Keyboard shortcuts

Press or to navigate between chapters

Press S or / to search in the book

Press ? to show this help

Press Esc to hide this help

Kafka

This directory provides an end-to-end Kafka validation case to verify the unified Kafka Source/Sink connectors work as expected.

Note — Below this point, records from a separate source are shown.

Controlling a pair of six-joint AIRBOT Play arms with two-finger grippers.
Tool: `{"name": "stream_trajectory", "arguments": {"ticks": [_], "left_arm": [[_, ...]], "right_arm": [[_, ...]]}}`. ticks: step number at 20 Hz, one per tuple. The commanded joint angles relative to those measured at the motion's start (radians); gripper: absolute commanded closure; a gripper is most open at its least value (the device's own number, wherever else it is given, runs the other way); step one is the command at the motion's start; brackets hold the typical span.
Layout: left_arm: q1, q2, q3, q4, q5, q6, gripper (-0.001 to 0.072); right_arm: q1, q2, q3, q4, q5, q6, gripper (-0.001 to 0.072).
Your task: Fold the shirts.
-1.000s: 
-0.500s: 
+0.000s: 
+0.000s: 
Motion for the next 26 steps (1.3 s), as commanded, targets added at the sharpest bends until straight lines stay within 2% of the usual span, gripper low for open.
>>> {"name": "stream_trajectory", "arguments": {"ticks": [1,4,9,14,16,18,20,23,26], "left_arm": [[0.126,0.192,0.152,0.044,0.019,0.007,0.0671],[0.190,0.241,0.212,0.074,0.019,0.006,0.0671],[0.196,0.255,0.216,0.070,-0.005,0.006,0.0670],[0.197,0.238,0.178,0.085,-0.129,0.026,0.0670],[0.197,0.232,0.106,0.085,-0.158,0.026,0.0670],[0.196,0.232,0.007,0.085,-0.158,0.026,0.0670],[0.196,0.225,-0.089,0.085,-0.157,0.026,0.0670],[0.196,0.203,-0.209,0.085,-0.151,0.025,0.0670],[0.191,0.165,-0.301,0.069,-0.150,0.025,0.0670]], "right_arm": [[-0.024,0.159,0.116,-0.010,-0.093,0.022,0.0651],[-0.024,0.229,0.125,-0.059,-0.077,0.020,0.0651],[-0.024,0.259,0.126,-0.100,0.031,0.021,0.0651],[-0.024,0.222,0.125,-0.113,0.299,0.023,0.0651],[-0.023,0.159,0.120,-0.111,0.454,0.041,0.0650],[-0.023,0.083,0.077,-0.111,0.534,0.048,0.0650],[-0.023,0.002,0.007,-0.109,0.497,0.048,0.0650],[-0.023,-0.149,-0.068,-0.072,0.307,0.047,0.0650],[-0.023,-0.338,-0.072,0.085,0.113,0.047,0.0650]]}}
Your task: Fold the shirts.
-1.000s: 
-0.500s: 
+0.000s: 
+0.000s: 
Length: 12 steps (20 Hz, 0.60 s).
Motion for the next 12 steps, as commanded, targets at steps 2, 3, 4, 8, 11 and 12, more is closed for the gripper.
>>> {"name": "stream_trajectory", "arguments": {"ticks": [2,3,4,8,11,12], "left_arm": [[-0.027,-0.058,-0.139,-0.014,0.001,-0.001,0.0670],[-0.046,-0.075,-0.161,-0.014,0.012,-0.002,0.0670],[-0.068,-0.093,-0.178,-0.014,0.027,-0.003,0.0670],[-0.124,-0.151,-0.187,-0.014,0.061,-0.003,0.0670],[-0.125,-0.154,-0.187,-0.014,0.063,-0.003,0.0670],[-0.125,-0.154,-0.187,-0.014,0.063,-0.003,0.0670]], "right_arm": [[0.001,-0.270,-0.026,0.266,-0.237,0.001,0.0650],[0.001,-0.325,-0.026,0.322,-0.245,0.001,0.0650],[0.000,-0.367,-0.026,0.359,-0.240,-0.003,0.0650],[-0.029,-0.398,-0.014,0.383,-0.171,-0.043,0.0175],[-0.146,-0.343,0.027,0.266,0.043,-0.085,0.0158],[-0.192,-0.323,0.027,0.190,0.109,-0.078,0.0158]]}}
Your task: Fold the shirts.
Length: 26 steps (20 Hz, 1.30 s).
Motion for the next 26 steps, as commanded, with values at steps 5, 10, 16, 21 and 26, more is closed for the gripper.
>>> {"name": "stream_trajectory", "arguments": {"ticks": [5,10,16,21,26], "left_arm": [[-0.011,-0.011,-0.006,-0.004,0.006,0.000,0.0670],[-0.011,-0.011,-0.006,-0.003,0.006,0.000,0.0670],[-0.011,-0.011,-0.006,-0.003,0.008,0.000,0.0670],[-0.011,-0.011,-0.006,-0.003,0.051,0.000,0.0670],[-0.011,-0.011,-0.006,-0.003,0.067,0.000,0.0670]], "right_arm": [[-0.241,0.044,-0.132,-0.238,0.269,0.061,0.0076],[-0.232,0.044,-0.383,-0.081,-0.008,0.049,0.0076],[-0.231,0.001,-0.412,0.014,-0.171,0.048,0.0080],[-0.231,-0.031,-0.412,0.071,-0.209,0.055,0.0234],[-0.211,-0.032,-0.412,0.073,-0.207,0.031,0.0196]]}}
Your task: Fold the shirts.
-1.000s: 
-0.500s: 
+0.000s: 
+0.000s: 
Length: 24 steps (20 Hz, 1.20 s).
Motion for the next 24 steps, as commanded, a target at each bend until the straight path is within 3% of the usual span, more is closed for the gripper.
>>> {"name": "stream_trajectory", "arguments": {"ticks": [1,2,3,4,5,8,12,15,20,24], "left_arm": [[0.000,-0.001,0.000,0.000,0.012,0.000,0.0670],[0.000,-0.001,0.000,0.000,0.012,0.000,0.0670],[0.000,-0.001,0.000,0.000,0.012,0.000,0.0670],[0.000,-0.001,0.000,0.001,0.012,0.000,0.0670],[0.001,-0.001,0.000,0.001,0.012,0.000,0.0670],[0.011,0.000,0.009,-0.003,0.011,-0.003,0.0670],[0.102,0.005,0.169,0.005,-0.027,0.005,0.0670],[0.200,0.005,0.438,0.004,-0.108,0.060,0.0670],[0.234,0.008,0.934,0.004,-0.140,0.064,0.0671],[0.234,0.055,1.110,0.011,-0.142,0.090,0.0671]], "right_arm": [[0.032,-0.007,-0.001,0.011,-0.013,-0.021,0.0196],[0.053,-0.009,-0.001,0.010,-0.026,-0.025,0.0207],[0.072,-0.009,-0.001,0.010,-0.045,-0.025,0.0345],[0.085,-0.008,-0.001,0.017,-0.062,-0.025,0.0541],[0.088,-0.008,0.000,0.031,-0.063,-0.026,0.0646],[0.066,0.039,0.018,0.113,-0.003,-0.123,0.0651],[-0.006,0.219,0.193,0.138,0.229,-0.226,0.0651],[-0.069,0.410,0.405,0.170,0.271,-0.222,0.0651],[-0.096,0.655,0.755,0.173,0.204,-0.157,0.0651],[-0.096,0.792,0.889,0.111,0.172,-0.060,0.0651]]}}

  • Producer: wpgen writes sample data to Kafka (input topic, default wp.testcase.events.raw)
  • Engine: wparse reads from Kafka input, parses and routes to multiple sinks (including Kafka output topic, default wp.testcase.events.parsed, and a file sink)
  • Optional verification: Use wpkit kafka consume to verify messages on the Kafka output topic

Data Flow

The diagram below shows the data flow and key components (wp.testcase.events.raw/wp.testcase.events.parsed).

flowchart LR
    subgraph Producer
      WPGEN[wpgen sample]\n(按 wpgen.toml 写 Kafka)
    end
    subgraph Kafka
      KAFKA_IN[(KAFKA_INPUT_TOPIC)]
      KAFKA_OUT[(KAFKA_OUTPUT_TOPIC)]
    end
    subgraph Engine
      WPARSE[wparse batch\n(-n 限制条数自动退出)]
      SINKS{{Sink Group\n(models/sink)}}
      OML[OML 映射/脱敏]
    end
    subgraph Verifier
      FILE[file sink: events.parsed.prototext]
      CONSUME[wpkit kafka consume\n(可选验证)]
    end

    WPGEN -- produce --> KAFKA_IN
    WPARSE -- consume --> KAFKA_IN
    WPARSE -- route --> OML --> SINKS
    SINKS -- write --> FILE
    SINKS -- produce --> KAFKA_OUT
    CONSUME -- verify --> KAFKA_OUT

If Mermaid is not supported, refer to the ASCII version:

wpgen(sample) --> Kafka(KAFKA_INPUT_TOPIC) --> wparse(batch) --> [OML/route] --> sinks{file,kafka}
    sinks --> file: data/out_dat/events.parsed.prototext
    sinks --> Kafka(KAFKA_OUTPUT_TOPIC) --> (optional) wpkit kafka consume verification

Directory Structure

  • conf/
    • wparse.toml: Engine main config (directories/concurrency/logging, etc.)
    • wpgen.toml: Data generator config (points to Kafka sink, overrides input topic)
  • topology/source/wpsrc.toml: Source routing (contains two [[sources]]: kafka_input subscribes to input topic; kafka_output_tap subscribes to output topic for self-testing/demo, can be disabled as needed)
  • topology/sink/business.d/example.toml: Business sink routing (contains a file sink and a Kafka sink)
  • models/oml/...: OML models (result field mapping/masking)
  • case_verify.sh: One-click verification script (starts wparsewpgen sends → verification)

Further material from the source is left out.